KVM VMs are restarted erratically

madz

New Member
Apr 29, 2013
3
0
1
Hi all !
We are running a 2 Node HA cluster with quorum disk, and around 30 lvm-based VMs on a node. Two or three times a day, some of the VMs
are shut down and restarted by proxmox. Which VMs are affected seems to be random.

/var/log/cluster/rgmanager.log shows
Code:
Apr 29 12:07:32 rgmanager [pvevm] got empty cluster VM list
at the beginning of the sequence.

To track this down, I extracted the code responsible for the message to a little perl script which fetches the list every second, but
the script always gets it correctly.

Any hints what to do or try ?

Thanks a lot for proxmox !
 
Any hints in syslog?

Nothing unusual in syslog and the other system logs.
A statistic of the restarts shows that the "first" 15 machines (by VM id) are almost never affected,
whereas the rest is, in no specific order, though. All VMs themselves do not differ significantly.

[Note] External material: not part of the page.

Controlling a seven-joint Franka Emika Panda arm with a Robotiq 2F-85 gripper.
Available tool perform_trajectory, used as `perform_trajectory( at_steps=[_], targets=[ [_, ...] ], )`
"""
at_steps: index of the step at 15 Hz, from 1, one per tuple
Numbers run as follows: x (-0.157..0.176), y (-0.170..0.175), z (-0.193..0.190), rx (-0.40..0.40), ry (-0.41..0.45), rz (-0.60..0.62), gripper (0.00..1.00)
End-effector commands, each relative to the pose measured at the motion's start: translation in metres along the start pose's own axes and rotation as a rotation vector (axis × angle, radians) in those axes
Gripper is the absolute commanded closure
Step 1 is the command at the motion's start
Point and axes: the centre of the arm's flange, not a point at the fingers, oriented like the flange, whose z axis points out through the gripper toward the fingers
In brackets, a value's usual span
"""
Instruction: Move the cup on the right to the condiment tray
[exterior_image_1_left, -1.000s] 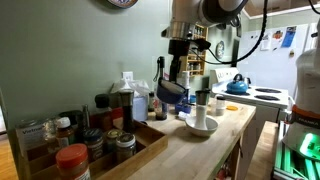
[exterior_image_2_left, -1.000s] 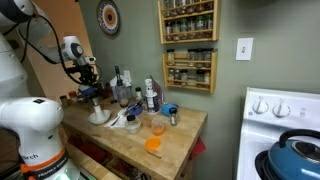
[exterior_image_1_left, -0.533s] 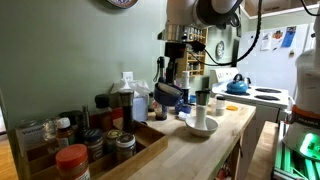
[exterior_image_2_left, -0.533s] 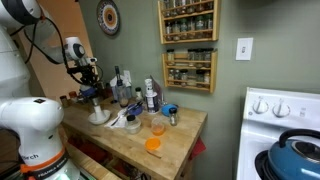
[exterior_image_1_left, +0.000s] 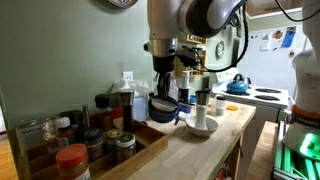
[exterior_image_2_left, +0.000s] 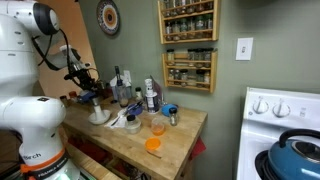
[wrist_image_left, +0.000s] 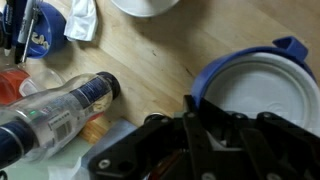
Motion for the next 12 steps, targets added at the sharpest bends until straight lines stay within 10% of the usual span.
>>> perform_trajectory(
  at_steps=[1, 12],
  targets=[
    [0.050, -0.027, 0.010, -0.017, -0.060, -0.055, 0.98],
    [0.053, -0.024, 0.041, 0.066, -0.074, -0.076, 0.98]
  ],
)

I tried to investigate what the pvevm script does with Devel::Trace , and where it gets its vmlist from,
but lost the line somewhere in Cluster.pm. vmlist seems to be populated by some ipcc call, and I can't
find the "other end" of this call. I suspect there might be some kind of timeout when populating vmlist,
which depends on the number of running VMs ...

Next I'll try to put half of the VMs on the other node to see if this happens when the number of VMs is lower...

Thanks for your reply !
 
Re: KVM VMs are restarted erratically [SOLVED]

Came back to the roots after my deep dive into perl and C ...

On the rgmanager man-page, it says:
status_child_max - Maximum number of status check threads (default =
5). It is not recommended that this ever be changed. This simply con‐
trols how many instances of clustat queries may be outstanding on a
single node at any given time.
It seems that the default value is appropriate for up to approx. 15 VMs.
I doubled the value and now proxmox works like a charm with 30 VMs
per node.
Thanks for proxmox !
Martin
 
Re: KVM VMs are restarted erratically [SOLVED]

Hey madz

I have the same issue for the first time today.

i have 3 nodes with 110 kvms. One of them has 60 inside, This node today got me a "rgmanager [pvevm] got empty cluster VM list" log an i think its the same problem.
I want to try a value of 15
This looks correct, yes?

Code:
  <rm status_child_max="15" >
    <pvevm autostart="1" vmid="120"/>
...
    <pvevm autostart="1" vmid="129"/>
  </rm>]